**Work to be completed**
State how many lines in the listing below include the string "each". The answer is the number alone.

Segment Start: The data

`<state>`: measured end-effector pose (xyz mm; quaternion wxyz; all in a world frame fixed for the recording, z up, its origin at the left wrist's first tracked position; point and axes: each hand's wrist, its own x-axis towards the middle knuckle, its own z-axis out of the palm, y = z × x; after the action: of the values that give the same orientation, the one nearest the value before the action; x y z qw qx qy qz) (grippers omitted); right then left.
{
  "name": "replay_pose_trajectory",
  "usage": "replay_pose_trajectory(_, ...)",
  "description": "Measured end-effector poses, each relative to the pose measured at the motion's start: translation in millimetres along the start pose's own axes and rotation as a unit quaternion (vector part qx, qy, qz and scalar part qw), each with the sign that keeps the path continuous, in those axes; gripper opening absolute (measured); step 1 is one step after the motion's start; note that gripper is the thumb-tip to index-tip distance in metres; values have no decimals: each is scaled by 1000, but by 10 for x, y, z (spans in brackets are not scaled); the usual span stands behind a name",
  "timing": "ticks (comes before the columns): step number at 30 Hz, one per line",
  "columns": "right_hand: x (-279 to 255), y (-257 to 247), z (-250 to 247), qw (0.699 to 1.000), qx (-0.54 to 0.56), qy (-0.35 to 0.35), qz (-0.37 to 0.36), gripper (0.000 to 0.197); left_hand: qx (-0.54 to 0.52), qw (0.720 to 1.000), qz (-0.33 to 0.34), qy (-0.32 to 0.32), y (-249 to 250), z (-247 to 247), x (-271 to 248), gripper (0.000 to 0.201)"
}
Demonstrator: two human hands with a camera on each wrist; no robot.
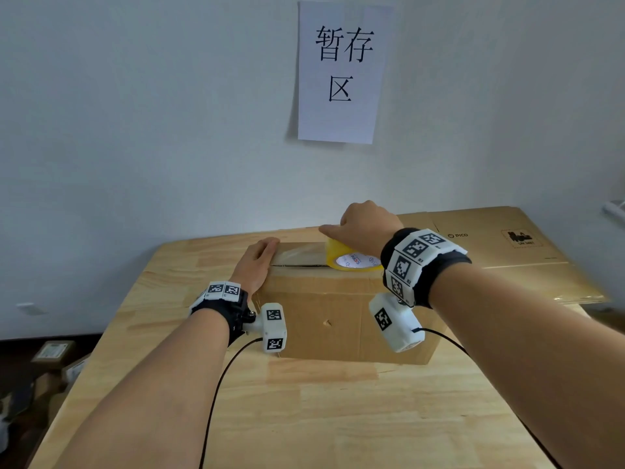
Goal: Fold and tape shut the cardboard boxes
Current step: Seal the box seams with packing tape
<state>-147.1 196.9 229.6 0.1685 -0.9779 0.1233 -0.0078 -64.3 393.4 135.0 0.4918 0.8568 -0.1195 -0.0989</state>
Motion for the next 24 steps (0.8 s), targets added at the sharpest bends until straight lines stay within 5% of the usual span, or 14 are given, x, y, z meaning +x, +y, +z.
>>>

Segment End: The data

**Result of the exercise**
3